SUPPLIED INFORMATION:
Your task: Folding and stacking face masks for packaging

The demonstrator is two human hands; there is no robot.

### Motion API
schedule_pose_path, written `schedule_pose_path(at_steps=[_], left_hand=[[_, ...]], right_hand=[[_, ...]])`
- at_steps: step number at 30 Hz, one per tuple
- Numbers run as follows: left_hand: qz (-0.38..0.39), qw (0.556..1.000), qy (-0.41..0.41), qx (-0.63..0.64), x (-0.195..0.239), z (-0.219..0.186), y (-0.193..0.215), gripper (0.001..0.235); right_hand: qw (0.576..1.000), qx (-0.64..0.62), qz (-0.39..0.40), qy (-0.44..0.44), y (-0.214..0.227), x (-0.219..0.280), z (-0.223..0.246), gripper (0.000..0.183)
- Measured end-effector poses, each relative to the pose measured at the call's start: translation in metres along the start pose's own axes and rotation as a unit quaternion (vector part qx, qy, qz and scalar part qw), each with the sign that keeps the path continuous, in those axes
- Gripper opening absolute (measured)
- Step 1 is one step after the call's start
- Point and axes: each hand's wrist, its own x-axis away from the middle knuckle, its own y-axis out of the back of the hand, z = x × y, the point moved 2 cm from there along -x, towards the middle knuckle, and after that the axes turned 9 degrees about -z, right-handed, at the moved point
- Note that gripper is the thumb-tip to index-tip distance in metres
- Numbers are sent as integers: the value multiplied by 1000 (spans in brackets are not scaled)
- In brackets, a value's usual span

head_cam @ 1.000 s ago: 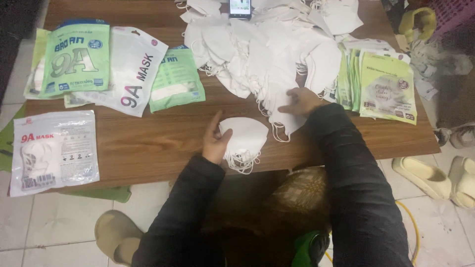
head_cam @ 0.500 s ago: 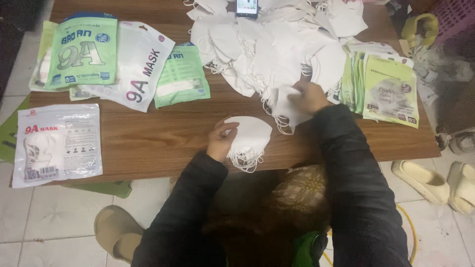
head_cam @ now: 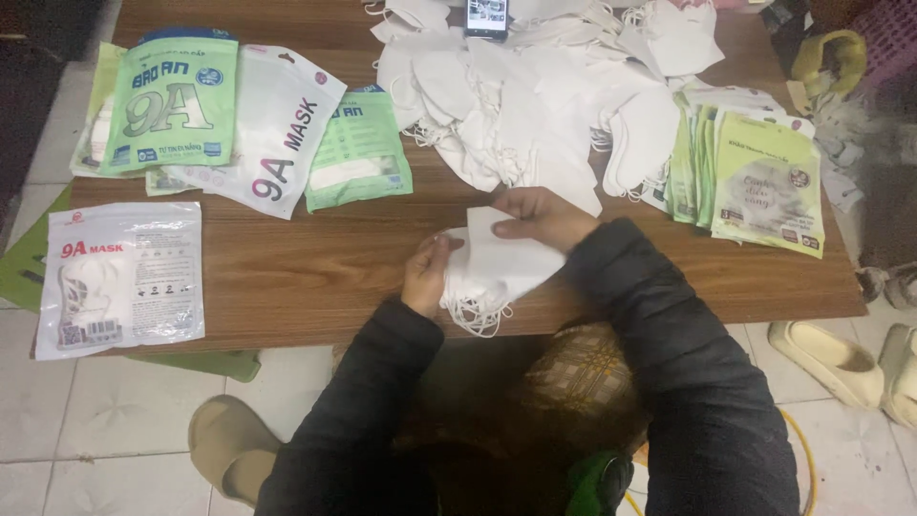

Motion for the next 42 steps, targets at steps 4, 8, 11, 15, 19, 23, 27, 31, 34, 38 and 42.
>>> schedule_pose_path(at_steps=[4, 8, 11, 15, 19, 23, 27, 31, 34, 38, 42], left_hand=[[16, 999, 43, 15, 22, -69, -13, 53], [-24, 992, 107, 62, 14, -24, -11, 43], [-36, 992, 105, 56, 0, 9, -8, 25], [-71, 988, 137, 2, 13, -19, 2, 26], [-192, 964, 175, 60, -10, 7, 40, 26], [-205, 947, 208, 133, 0, -18, 46, 23], [-159, 933, 246, 206, 9, -29, 36, 21], [-141, 924, 259, 244, 20, -75, 32, 23], [-113, 916, 275, 270, 26, -96, 25, 26], [-88, 918, 279, 269, 25, -65, 34, 33], [-120, 970, 143, 153, 33, -81, 36, 65]], right_hand=[[1000, 10, -7, 11, -6, -10, -21, 39], [963, 239, -59, 105, -16, -25, -34, 51], [950, 294, -69, 80, -22, -27, -31, 55], [890, 361, -70, 269, -14, -27, -51, 49], [802, 356, -8, 479, -22, -24, -59, 92], [687, 602, -35, 405, -52, -2, -51, 93], [650, 607, -18, 457, -64, -3, -52, 61], [638, 602, -3, 480, -67, -1, -48, 65], [595, 624, 8, 507, -70, 2, -42, 63], [592, 511, -75, 619, -71, -7, -55, 43], [766, 410, -20, 494, -64, -17, -61, 93]])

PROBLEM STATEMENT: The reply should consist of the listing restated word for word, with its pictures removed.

EXERCISE RESPONSE:
Your task: Folding and stacking face masks for packaging

The demonstrator is two human hands; there is no robot.

### Motion API
schedule_pose_path, written `schedule_pose_path(at_steps=[_], left_hand=[[_, ...]], right_hand=[[_, ...]])`
- at_steps: step number at 30 Hz, one per tuple
- Numbers run as follows: left_hand: qz (-0.38..0.39), qw (0.556..1.000), qy (-0.41..0.41), qx (-0.63..0.64), x (-0.195..0.239), z (-0.219..0.186), y (-0.193..0.215), gripper (0.001..0.235); right_hand: qw (0.576..1.000), qx (-0.64..0.62), qz (-0.39..0.40), qy (-0.44..0.44), y (-0.214..0.227), x (-0.219..0.280), z (-0.223..0.246), gripper (0.000..0.183)
- Measured end-effector poses, each relative to the pose measured at the call's start: translation in metres along the start pose's own axes and rotation as a unit quaternion (vector part qx, qy, qz and scalar part qw), each with the sign that keeps the path continuous, in those axes
- Gripper opening absolute (measured)
- Step 1 is one step after the call's start
- Point and axes: each hand's wrist, its own x-axis away from the middle knuckle, its own y-axis out of the back of the hand, z = x × y, the point moved 2 cm from there along -x, towards the middle knuckle, and after that the axes turned 9 degrees about -z, right-handed, at the moved point
- Note that gripper is the thumb-tip to index-tip distance in metres
- Numbers are sent as integers: the value multiplied by 1000 (spans in brackets are not scaled)
- In brackets, a value's usual span

head_cam @ 1.000 s ago: 
head_cam @ 0.500 s ago: 
head_cam @ now: 

Motion for the next 42 steps, targets at steps 4, 8, 11, 15, 19, 23, 27, 31, 34, 38 and 42.
>>> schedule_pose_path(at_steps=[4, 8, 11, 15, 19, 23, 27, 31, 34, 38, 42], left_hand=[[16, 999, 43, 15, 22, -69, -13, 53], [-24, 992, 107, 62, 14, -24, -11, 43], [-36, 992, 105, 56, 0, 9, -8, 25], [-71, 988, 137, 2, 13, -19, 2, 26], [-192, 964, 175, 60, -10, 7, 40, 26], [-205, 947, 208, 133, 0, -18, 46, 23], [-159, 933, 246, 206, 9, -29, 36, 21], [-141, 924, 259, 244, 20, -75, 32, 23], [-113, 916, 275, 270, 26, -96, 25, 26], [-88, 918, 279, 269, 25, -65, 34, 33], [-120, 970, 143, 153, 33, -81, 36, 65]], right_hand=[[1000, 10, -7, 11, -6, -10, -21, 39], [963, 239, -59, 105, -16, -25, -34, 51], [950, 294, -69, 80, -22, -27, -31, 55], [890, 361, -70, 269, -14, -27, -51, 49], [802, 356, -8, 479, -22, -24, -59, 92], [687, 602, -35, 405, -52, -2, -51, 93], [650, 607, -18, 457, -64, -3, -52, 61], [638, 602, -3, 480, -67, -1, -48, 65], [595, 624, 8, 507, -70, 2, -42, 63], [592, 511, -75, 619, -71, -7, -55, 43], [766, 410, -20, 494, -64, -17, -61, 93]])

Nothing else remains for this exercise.